Strange unvented DHW problem

The hot water system at my holiday flat has started playing up.

The overall setup comprises an S-Plan system with gas boiler and unvented primary and secondary circuits.

The DHW part is based on a Santon Premier TP120B (120 litre unvented indirect) cylinder and the other components are broadly as per the relevant Wiki -

formatting link
The cylinder was installed by the previous owner in about 1999.

When I arrived at the flat yesterday, after a period of absence, I turned on the cold water and set the heating/water programmer for DHW as usual, and the boiler fired up as expected.

However, the boiler was still running two hours later - far longer than it should take to heat a tank of water. I then found that water was running into the tundish from the T&P valve - so I was using gas to heat water and simply pouring it down the drain!

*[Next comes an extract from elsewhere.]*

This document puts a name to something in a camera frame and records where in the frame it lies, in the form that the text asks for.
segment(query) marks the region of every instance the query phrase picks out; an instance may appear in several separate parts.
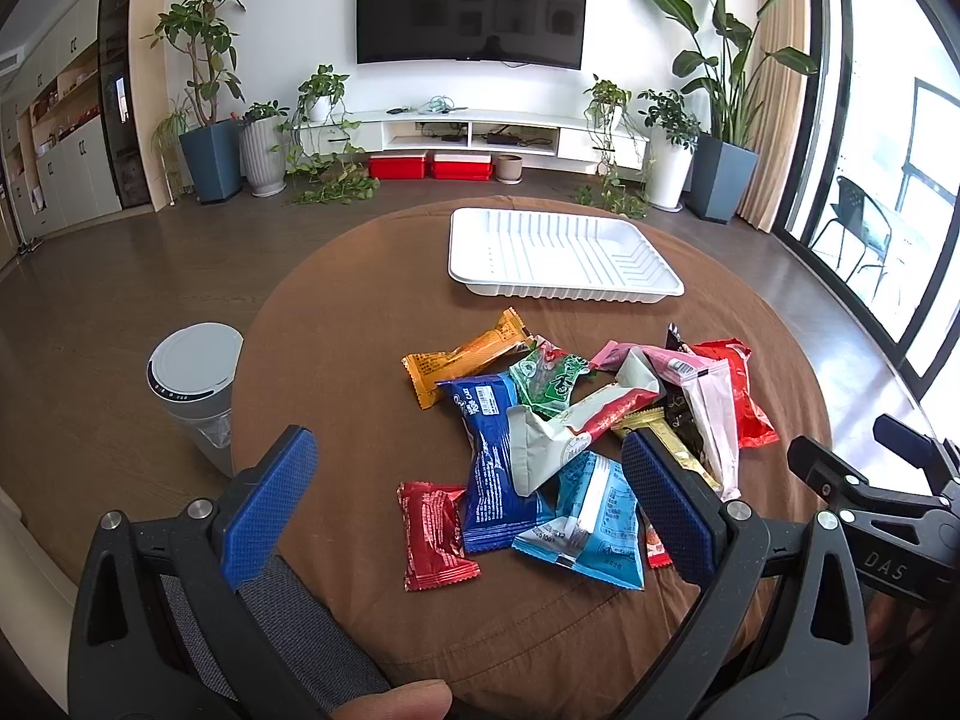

The T&P valve is only supposed to open if the temperature exceeds 90-odd degrees, or the pressure exceeds 6 bar - but I'm pretty sure that neither of those was the case. The boiler was cycling on its stat, which was set far below 90 degrees - so the boiler couldn't heat the cylinder to above its own temperature. If I turned a hot tap on, the water coming out wasn't excessively hot - and there was no steam released into the tundish, just hot water. I don't have any means here of measuring the HW pressure, and the only gauge is on the primary circuit - which was reading about 1.2bar cold and 1.4 hot. I did measure the air pressure in the DHW's expansion vessel, and that was about 2.5 bar - so I don't see how the water could have been at a higher pressure.

This morning, I tried heating the water with the immersion heater rather than the boiler. That took a long time because it's only a 1.5kW element

- provided for backup purposes - but that seemed to be ok without discharging through the T&P valve.

Water being discharged usually indicates a failure of one of the control systems - thermostats, etc. - resulting in over-temperature/pressure. Since that doesn't seem to be the case, another possibility is that the T&P valve is faulty. I did open the T&P valve manually quite a few times to try to flush out any crud which may be caught in it, but that made no difference. If it *is* faulty, I would expect it to leak when using the immersion heater - which it didn't. I'll try that again tomorrow in case it was a fluke.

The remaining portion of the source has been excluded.